これまで原発の安全神話を流し続けたことへの批判はもちろんあるが、今回の原発事故や放射能汚染について、マスコミが伝えなかった、あるいは伝えようとしなかったと思われる重要な情報の多さが問題だ。過去に経験のない重大事故で混乱していた時期に、正確な情報を把握・分析できなかったのは仕方がないとしても、その後も、平均的なリテラシー(読み書き能力)を持つ国民が知りたいと思うことを取材する力、おかしいと感じることを関係者に突っ込んで聞き出す力が弱いのはなぜだろうか。一方、政治に関しては、重要とは到底思えない揚げ足取りや政局を煽るような報道スタイルは今回の国難に際しても変わらず、国民の政治不信は極まった。しかし、原発事故対応や放射能汚染対策で政治家や官僚、電力業界などを厳しく批判しても、マスコミ関係者から反省の言葉や自己批判はほとんど聞かれない。日頃どっぷり浸かった“クラブ“や“村”の常識や物差しが、一般社会と大きくずれてきているのではないだろうか。

もちろん、われわれ自身も、原発報道に限らず、マスコミが流す情報をこれまで安易に受け入れてきたわけで、そのリテラシーの未熟さを反省すべきである。いずれにしても、さまざまなメディアから流れる膨大な情報について、発信者・媒体の意図や内容の真偽・偏りを見抜き、情報を選別して適切に利用するためのメディア・リテラシーが、世界規模で広がったインターネット時代を生きるために欠かせない能力のひとつになったのは確かだろう。ただし、高齢者を中心に、日常の情報源がテレビや新聞だけという人々も少なくないため、メディア・リテラシー格差の拡大も懸念される。

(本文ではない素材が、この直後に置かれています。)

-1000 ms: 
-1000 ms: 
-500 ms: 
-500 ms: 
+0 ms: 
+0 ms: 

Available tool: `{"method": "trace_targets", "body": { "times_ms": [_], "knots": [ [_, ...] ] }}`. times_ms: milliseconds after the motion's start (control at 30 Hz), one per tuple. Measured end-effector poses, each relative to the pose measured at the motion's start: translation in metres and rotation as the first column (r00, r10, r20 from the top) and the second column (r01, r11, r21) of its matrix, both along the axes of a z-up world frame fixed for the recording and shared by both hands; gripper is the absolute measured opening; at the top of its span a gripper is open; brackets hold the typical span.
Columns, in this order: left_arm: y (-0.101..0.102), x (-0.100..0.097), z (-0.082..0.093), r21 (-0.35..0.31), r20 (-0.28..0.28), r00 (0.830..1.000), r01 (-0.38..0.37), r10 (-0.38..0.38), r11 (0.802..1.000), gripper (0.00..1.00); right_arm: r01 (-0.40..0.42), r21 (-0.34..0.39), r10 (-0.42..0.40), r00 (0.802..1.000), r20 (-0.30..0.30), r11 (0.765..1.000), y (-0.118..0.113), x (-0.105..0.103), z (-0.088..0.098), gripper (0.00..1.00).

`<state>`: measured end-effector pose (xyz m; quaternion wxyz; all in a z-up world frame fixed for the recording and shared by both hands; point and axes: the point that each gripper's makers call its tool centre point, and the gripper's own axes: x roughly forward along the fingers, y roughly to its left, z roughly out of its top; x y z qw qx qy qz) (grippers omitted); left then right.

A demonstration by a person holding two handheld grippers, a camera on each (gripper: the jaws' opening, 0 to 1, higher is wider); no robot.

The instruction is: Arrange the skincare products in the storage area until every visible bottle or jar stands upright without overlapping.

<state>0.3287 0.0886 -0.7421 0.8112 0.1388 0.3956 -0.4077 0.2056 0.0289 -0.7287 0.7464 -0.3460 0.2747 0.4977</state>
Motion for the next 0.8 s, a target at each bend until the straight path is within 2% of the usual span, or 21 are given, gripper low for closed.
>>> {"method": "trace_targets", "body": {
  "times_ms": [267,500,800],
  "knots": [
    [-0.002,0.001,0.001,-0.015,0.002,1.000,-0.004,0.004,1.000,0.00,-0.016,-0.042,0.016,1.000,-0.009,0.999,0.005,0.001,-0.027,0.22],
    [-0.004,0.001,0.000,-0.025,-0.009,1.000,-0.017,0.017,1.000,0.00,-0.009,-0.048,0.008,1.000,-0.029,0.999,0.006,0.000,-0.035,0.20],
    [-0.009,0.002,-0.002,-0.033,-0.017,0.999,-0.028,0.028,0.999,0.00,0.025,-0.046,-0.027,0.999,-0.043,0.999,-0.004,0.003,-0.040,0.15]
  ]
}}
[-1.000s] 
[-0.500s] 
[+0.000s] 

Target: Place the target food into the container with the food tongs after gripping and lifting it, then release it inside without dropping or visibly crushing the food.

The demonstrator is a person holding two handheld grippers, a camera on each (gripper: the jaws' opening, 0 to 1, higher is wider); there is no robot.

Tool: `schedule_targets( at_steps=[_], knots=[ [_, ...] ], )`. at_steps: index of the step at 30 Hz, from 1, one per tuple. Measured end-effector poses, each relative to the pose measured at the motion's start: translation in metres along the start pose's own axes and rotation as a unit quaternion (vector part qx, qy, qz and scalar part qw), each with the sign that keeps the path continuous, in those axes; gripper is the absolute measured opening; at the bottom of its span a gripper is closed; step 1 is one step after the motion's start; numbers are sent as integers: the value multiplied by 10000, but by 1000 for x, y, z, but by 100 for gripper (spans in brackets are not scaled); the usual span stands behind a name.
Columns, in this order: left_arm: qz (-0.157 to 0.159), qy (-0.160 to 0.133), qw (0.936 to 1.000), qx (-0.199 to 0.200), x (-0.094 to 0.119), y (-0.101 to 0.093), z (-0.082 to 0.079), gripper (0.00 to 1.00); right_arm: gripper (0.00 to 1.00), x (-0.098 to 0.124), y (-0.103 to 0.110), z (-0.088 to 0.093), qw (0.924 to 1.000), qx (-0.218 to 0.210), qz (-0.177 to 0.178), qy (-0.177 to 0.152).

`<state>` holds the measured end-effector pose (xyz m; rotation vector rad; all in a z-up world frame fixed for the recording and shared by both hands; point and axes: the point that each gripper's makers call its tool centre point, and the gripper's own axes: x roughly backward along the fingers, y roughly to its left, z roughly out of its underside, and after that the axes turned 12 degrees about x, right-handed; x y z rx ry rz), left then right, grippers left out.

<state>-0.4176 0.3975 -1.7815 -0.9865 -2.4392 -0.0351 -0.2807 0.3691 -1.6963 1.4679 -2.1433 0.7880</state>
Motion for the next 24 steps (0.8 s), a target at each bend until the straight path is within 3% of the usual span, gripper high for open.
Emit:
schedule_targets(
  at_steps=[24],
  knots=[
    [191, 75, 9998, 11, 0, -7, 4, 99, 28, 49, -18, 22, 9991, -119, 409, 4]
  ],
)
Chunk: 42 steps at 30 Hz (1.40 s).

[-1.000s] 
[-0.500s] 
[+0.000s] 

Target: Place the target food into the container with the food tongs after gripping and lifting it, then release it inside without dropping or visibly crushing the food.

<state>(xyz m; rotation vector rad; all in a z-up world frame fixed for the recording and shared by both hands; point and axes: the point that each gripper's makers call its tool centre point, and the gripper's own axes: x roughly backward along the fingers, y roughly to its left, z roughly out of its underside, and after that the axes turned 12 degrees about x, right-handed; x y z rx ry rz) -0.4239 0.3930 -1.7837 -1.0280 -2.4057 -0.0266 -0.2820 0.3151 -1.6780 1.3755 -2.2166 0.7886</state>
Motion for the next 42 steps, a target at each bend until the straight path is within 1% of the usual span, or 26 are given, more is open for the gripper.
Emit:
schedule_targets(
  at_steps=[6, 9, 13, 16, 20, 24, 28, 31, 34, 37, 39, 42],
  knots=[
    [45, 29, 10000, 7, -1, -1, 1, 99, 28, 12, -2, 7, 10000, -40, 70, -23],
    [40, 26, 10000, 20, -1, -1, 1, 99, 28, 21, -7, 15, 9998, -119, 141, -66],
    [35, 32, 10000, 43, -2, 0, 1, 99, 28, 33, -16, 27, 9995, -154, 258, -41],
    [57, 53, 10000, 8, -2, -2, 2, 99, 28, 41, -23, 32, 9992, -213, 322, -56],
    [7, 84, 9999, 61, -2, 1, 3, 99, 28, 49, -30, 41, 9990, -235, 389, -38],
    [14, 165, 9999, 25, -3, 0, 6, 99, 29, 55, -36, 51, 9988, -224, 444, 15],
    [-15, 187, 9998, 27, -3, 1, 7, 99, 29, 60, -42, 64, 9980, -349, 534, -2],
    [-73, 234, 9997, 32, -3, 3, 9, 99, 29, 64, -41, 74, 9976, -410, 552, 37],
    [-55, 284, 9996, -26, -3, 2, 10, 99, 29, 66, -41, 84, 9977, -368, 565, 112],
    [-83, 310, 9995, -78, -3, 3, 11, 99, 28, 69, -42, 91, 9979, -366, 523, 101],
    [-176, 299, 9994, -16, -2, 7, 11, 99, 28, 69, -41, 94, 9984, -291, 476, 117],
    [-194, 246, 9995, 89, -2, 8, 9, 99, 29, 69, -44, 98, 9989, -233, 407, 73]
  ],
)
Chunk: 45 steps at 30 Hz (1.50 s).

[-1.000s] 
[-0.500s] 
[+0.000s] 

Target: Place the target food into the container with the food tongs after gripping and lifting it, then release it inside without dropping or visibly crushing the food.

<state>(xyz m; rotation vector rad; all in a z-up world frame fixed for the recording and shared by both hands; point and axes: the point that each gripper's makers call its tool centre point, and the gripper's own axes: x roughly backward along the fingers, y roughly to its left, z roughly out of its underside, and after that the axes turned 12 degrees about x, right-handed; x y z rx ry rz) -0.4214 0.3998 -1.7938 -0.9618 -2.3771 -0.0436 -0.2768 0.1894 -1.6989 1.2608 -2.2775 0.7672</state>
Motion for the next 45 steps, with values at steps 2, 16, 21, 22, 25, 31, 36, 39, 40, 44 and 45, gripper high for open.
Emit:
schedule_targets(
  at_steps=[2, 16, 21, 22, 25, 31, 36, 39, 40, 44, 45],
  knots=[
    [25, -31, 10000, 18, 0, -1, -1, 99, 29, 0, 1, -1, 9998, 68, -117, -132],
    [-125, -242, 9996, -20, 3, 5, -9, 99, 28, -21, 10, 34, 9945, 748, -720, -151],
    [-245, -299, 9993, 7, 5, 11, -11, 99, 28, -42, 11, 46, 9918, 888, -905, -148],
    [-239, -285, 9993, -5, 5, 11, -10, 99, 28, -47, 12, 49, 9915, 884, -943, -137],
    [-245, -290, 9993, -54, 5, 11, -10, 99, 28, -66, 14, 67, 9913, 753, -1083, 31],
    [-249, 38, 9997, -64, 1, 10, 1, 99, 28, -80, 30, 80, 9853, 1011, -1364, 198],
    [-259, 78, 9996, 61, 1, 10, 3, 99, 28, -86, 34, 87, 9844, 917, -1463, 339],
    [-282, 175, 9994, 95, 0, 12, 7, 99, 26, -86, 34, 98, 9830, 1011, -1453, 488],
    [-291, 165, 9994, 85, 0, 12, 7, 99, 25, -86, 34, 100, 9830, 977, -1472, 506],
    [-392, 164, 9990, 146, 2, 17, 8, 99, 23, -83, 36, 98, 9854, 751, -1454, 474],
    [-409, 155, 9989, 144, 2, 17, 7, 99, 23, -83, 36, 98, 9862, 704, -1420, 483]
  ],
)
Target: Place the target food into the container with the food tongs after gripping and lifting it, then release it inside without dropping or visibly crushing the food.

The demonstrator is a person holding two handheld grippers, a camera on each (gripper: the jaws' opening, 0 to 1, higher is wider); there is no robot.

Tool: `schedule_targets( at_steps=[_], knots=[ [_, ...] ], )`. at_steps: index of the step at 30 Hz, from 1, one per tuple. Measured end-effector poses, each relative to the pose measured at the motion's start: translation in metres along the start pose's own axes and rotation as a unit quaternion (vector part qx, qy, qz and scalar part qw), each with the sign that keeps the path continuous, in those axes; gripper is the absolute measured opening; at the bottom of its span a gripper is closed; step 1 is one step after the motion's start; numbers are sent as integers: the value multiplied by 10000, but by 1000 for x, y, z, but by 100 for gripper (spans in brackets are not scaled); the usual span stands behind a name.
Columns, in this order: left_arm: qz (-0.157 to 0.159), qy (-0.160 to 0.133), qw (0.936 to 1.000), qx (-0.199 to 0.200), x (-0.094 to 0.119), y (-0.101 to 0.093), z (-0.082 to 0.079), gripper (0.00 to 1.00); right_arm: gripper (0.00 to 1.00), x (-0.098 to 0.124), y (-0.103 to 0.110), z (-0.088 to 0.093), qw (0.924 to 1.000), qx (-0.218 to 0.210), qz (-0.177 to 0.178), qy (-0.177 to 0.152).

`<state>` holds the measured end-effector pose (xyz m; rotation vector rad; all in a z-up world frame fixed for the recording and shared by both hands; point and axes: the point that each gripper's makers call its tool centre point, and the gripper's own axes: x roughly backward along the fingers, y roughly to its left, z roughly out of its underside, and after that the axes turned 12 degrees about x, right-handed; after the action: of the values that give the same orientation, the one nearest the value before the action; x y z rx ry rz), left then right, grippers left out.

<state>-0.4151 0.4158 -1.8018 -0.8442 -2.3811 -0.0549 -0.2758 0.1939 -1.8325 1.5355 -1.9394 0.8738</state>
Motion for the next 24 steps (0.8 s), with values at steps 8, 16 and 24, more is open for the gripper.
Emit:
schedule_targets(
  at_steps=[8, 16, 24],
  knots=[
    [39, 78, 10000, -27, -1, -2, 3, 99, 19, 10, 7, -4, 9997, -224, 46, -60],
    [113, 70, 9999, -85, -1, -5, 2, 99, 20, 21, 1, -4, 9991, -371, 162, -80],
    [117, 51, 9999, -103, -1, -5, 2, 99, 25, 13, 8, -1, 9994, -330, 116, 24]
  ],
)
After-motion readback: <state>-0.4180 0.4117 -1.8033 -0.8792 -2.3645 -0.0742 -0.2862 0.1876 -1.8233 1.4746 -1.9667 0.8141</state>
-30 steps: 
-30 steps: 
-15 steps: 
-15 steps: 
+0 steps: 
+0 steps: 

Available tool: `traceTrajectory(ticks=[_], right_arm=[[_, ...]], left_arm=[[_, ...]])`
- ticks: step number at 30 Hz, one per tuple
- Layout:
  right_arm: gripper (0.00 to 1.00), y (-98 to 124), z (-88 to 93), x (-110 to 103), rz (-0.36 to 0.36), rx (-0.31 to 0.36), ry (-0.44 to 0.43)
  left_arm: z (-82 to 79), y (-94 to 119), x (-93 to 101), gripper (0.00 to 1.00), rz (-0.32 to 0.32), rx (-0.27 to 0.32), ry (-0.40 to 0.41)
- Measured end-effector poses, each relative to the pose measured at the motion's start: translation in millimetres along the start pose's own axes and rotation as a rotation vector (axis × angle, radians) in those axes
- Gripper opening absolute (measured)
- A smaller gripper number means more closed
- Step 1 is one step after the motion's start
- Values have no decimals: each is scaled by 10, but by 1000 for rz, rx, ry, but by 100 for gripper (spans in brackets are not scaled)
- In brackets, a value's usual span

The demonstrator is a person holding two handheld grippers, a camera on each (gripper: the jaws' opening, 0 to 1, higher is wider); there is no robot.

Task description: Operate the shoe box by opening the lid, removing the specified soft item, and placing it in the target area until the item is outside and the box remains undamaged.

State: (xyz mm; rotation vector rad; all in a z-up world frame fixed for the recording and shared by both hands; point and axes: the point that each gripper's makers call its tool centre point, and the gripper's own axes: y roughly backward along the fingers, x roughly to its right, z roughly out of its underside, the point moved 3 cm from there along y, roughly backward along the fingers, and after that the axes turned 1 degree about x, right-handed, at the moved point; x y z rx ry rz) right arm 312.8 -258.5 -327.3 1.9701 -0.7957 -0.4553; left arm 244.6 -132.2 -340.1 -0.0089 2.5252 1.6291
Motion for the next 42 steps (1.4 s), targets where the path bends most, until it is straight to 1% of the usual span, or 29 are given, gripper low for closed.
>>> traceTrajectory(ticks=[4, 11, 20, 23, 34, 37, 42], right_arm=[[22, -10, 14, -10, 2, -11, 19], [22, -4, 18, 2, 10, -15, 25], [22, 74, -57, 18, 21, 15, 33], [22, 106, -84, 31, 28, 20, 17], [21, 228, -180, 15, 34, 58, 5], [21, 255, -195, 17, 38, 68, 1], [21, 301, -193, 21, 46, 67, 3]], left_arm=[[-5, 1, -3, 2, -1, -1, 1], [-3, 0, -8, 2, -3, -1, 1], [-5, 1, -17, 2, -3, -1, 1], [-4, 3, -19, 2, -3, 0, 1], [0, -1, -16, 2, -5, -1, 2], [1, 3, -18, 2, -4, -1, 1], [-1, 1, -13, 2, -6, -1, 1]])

それだけに、事実を正確に広く伝えるという既存メディアの存在意義や社会的責任は、むしろ高まっているといえる。

証券化以前と比べて情報量が格段に増えた不動産市場においても、インターネットを通じて情報が瞬時に広がり、海外の投資マネーの動きが市場に大きな影響を与えるようになっており、市場動向を正確に把握するためのメディア・リテラシーの重要性が高まっている。特に、われわれのような調査研究機関では、企業や人々の意識や行動の本質的な変化を見逃さないため、既成概念や○○神話から距離を置き、情報を客観的に分析する能力が求められる。もちろん、独自の情報収集やデータ収集も欠かせない。今年公表を始めた東京のオフィスレント・インデックスは、そのような問題意識もあって、市場実態をより反映できるよう実際の成約賃料データを基に開発したもので、今後も改良を続けていきたいと考えている。

(注)不動産経済研究所 『不動産経済ファンドレビュー』 2011年9月25日号に寄稿した内容を加筆修正したものです。